Мэтт Рубинштейн - После дождичка в четверг
След хоть и слабый, но все-таки был. Все, о ком прочел Джек, их научные труды и открытия тем или иным способом напоминали ему о манускрипте. По-видимому, каждая из частей рукописи, странствовавшей по Европе в разрозненном виде, вызвала неоднозначную реакцию. Альберти и Порта применили свои навыки по расшифровке тайнописи к тем разделам книги, которыми располагали, и вскоре погрузились в атмосферу секретов. Другая часть манускрипта увлекла Тритемуса и его последователей от тайнописи к языку ангелов. Иные части вошли в традицию труверов и трубадуров Франции, приписывавших магические способности королям и воинам. Все они прочитывали что-то свое, и каждый был по-своему прав.

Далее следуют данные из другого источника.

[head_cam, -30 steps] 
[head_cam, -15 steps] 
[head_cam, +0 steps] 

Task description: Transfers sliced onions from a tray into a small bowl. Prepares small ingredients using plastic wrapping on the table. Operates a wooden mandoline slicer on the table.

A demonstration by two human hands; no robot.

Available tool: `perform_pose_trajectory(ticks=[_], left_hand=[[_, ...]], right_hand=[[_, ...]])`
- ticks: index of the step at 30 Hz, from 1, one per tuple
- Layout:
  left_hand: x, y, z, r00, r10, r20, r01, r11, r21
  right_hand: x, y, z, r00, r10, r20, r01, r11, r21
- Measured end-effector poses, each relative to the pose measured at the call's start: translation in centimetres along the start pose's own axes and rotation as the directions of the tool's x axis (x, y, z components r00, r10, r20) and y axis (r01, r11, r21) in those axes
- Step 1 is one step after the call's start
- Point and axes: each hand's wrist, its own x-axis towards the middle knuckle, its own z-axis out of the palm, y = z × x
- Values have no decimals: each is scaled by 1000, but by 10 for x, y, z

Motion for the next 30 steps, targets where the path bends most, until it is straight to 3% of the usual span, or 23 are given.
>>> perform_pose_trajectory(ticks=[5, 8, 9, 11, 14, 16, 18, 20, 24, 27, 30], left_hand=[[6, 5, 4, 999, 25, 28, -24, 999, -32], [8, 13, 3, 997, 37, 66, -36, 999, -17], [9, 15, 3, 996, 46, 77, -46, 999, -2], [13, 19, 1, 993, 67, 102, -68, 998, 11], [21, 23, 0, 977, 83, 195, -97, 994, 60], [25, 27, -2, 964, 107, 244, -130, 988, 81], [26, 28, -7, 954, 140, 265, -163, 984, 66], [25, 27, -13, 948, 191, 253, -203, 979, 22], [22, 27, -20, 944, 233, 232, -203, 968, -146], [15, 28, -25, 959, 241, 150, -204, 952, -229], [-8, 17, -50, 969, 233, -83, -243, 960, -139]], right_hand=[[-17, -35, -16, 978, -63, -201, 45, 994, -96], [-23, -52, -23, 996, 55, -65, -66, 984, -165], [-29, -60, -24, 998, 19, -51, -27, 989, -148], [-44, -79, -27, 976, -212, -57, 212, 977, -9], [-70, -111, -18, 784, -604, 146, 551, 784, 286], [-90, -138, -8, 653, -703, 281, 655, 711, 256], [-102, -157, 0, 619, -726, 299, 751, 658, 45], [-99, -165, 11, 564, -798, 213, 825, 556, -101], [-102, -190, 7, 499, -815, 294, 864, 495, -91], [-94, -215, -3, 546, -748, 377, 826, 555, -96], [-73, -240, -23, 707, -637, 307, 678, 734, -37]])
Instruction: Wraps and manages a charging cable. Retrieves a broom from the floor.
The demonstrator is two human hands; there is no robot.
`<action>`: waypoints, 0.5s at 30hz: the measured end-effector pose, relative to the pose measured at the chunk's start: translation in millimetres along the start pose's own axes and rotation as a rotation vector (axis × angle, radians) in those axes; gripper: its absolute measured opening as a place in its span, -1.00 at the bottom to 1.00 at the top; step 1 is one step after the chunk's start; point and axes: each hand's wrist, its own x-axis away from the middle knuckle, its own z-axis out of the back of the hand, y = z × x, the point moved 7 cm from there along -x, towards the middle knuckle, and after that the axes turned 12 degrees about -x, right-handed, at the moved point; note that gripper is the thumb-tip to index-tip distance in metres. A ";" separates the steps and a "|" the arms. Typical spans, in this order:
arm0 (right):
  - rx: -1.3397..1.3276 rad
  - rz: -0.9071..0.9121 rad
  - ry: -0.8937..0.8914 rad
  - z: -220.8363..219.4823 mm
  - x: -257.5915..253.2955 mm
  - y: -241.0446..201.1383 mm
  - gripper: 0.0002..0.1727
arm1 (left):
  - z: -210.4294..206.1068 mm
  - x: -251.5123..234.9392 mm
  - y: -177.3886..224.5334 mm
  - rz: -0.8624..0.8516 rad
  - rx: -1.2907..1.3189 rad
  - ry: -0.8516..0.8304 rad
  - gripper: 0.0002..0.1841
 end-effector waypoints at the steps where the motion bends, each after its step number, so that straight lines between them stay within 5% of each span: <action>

Наибольших успехов достигли алхимики. Джек отчетливо ощущал их влияние, когда читал об их экспериментах и ошибках. Будучи сторонниками теории мистического озарения, подтвержденного опытом, алхимики не могли удовлетвориться жалкой одной седьмой — им была нужна книга целиком. Чтобы собрать манускрипт воедино, Джордж Рипли отправился путешествовать по Европе. Поиски увенчались успехом, и позже в своем восстановленном виде книга подействовала на каждого, кому попадала в руки, самым непредсказуемым образом: Джона Уилкинса вдохновила на создание философского языка; возможно, довела до банкротства Йена Рейнольдса; озадачила Джона Джонсона; свела с ума Констана… Но положил всему этому начало, несомненно, Джордж Рипли.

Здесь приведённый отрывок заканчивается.